Diskussion über Arbeitslose wichtiger als über Burka
Das Thema Burka-Verbot ist für die Politiker "eine exzellente Ablenkung. Das erspart ihnen die Diskussion über die hohen Arbeitslosenraten": Mit diesen Worten hat der Wiener Theologe Paul Zulehner am Wochenende Kritik an der momentanen Überbewertung einer "Quantité négligeable" geübt: "Wir haben in Österreich zirka 160 Burka-Trägerinnen. Davon kommen 140 aus dem Hotel Imperial, die dann auf der Kärntner Straße einkaufen gehen. Die Burka-Debatte ist von Quantität völlig zu vernachlässigen." Dagegen wäre mehr Augenmerk auf politisch relevantere Probleme zu richten, empfahl Zulehner in der Samstag-Ausgabe des "Kurier". (Interview)
Auch dem Vorstoß von Außenminister Sebastian Kurz für ein Kopftuch-Verbot für Lehrerinnen kann der Werteforscher wenig abgewinnen: "Warum soll sich die Frauen nicht kleiden dürfen, wie es unsere Großmütter getan haben?" Eine Frau mit Kopftuch stelle keine Aggression dar, betonte Zulehner. "Das Problem sind nicht die Kopftuchträgerinnen, sondern die Angst vor ihnen, die politisch geweckt wird." Sinnvoller als gegen das Kopftuch sein sei jedenfalls, für die Bildung von jungen muslimischen Frauen einzutreten. Diese wollten "keine Fußnoten in den Lebensläufen ihrer Männer sein".
Er wünsche heutigen Politikern auch so viel Weitblick wie ihn "intelligente Habsburger" 1908 nach der Annexion Bosnien-Herzegowinas zeigten, sagte Zulehner: Die Errichtung einer theologischen Fakultät für islamische Theologie sei erste Maßnahme gewesen. Das heutige Islamgesetz sei zwar eines der modernsten Europas, "aber was nun bei der Durchführung passiert, hat nur am Rand mit dem Islamgesetz zu tun", kritisierte Zulehner: "Man bewirtschaftet die Gefühle der Bürger, nicht weil einem etwas am Glauben liegt, sondern weil der politischen Mitte ein Machtverlust ins Haus steht."
Auf die Frage zur Stimmung in Österreich - "Burka-Verbot ja, aber das Kreuz muss bleiben" - antwortete Zulehner mit dem Verweis auf eine Studie von 2012, die zeige: 80 Prozent der Österreicher ist es wichtig, dass Europa ein christlicher Kontinent bleibt. "Ich denke, wir unterschätzen die Anhänglichkeit der Österreicher an die christliche Kultur."

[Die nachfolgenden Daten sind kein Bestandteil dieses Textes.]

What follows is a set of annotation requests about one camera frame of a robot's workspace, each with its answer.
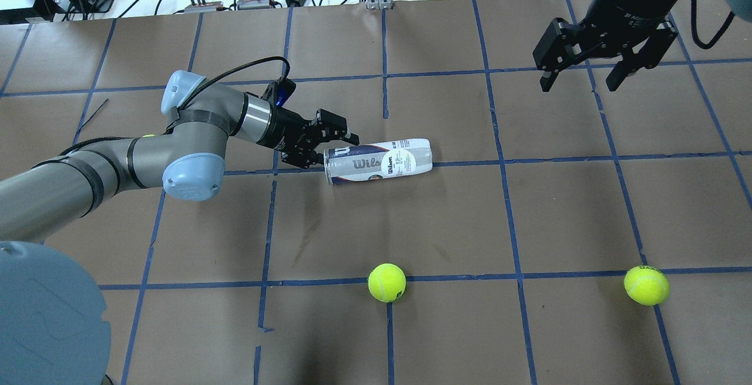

"Die Falschen kämpfen fürs Christentum"
Zugleich ist es laut dem Theologen "auch hochinteressant, dass nun Menschen für das christliche Abendland kämpfen, die gar nicht gläubig sind". Zulehner verwies auf die Pegida in Ostdeutschland, einem "atheistischen Kernland in Europa". Nachsatz: "Es kämpfen die Falschen für den christlichen Glauben. Denn sie kämpfen nicht für das Christentum, sondern gegen eine fremde Kultur."
Gewinner dieser Auseinandersetzung sei nicht das Christentum, sondern die "konfessionsfreien Aktivisten wie ein Niko Alm", die sich auf die Debatte um religiösen Symbole "draufsetzen", wie Zulehner sagte: "Aber mit dem Ziel, dass es am Ende gar keine mehr gibt."